From The Economist print edition

AGED nine, a Russian-Georgian boy called Georgi Balanchivadze moved in 1913 from rural Finland to St Petersburg to enrol as a ballet student in the Imperial Theatre School. Some 11 years later, he travelled to East Prussia with the Soviet State Dancers; refusing an order to return home, he defected and fled to Paris, where another Russian exile, Sergei Diaghilev, hired him as a choreographer for the Ballets Russes. After a brief stint in London, George Balanchine (as he was by then) moved to America in 1933, where he founded American ballet, and became perhaps the most inventive choreographer of the 20th century. He called America "land of the lovely bodies" and he started an athletic, limber style of dance that celebrated those bodies, explicitly rejecting the mannered, regal European tradition. Six years after Balanchine came to America, the exclusive Curtis Institute, a music academy in Philadelphia, extended an invitation to teach to Rudolf Serkin, an Austrian-trained pianist. In his youth he had advised his sister to restrict her listening to "real music—nothing modern! Bach, Mozart, Beethoven, Schubert." Every recital he played at Carnegie Hall during his 50 years there included something by Beethoven; in his entire performing career he played only two pieces written by Americans.
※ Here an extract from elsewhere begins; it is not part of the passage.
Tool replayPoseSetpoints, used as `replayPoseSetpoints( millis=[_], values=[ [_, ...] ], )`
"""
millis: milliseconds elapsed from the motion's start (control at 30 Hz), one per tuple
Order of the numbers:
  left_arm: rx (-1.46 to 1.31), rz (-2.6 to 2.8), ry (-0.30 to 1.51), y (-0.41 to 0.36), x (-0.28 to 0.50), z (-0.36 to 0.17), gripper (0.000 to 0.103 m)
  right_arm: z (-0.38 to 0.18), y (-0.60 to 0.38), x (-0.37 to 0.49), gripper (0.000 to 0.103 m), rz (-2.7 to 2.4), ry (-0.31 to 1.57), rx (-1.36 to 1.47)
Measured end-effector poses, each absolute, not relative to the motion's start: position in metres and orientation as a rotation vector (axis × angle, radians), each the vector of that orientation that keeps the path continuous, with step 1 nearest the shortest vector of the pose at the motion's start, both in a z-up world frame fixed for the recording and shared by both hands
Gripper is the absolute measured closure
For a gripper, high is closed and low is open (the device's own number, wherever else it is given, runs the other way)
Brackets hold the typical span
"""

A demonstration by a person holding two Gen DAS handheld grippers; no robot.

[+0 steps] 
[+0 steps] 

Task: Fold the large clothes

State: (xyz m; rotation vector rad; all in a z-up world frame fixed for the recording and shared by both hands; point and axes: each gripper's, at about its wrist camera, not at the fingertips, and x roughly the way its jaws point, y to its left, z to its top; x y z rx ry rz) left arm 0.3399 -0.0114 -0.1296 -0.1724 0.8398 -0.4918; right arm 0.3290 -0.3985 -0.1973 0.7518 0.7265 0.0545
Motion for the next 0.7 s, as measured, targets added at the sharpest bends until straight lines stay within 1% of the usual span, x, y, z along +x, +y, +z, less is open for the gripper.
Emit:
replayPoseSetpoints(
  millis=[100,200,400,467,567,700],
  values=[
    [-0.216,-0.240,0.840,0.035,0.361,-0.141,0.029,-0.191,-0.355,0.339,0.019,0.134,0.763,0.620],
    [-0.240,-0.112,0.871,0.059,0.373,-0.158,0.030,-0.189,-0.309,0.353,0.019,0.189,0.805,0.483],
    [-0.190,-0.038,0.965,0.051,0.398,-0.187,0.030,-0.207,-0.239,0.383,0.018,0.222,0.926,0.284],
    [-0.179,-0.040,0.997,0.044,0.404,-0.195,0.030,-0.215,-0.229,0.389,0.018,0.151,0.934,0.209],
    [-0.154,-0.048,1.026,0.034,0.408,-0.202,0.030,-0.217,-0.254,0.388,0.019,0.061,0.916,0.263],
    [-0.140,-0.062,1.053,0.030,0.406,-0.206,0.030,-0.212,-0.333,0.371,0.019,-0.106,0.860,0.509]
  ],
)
He saw himself as standard-bearer for the pre-war Teutonic civilisation ruined by the Nazis, and he brought this civilisation to America as an enlightening service, something to benefit the natives.

These two poles of experience—roughly speaking, Russian acclimatisation and Germanic colonisation—anchor Joseph Horowitz's masterful study of how the Russian revolution, the rise of European fascism and the second world war all transformed the American performing arts by sending an unprecedented wave of immigrants and refugees from Eastern Europe. Between those poles lay a variety of experience, from the reinvented success of Marlene Dietrich to the pioneering loneliness of Edgard Varèse, a French-Italian Russophile who was one of the first composers to mine non-Western traditions.

These immigrants came to a country with barely a single ballet company, a few young orchestras, a dramatic tradition of instructive melodrama, a film industry whose greatest director was a nativist bigot (D.W. Griffith) and whose greatest star (Mary Pickford) exuded wholesome blandness. Its most renowned writers and painters (such as Henry James and John Singer Sargent) emulated Europeans and sought their approval. The immigrants Mr Horowitz profiles did not simply fit in to American culture; they created it, giving a young country cultural self-confidence to match its growing political strength.

Mr Horowitz tells his story through brief biographies. This lets him showcase his excellent analytical skills, particularly when it comes to music: his discussion of Erich Korngold, a composing prodigy who grew rich and famous writing rather saccharine film scores, is especially insightful. He also has a taste for the endearing, if a bit gossipy, personal anecdote: Arnold Schoenberg watched "The Lone Ranger" and "Hopalong Cassidy"; Arturo Toscanini enjoyed New Orleans jazz and televised boxing.

As a coda, Mr Horowitz compares the experiences of Thomas Mann and Vladimir Nabokov in the United States. The former fled the Nazis, settled in Los Angeles and became America's "good German": he allegorised Franklin Roosevelt and the New Deal in "Joseph the Provider". Yet the cold war and McCarthyism disillusioned him, and he rejected the "artificial paradise" of California for Switzerland.

Nabokov also left America for Switzerland, but while Mann's subject remained Germany, Nabokov's American masterpiece, "Lolita", is a love-letter to the country in all its plastic kitsch. "I am as American as April in Arizona," Nabokov wrote in 1966. It's a beautiful sentence. That it does not really mean anything, makes it no less beautiful or American.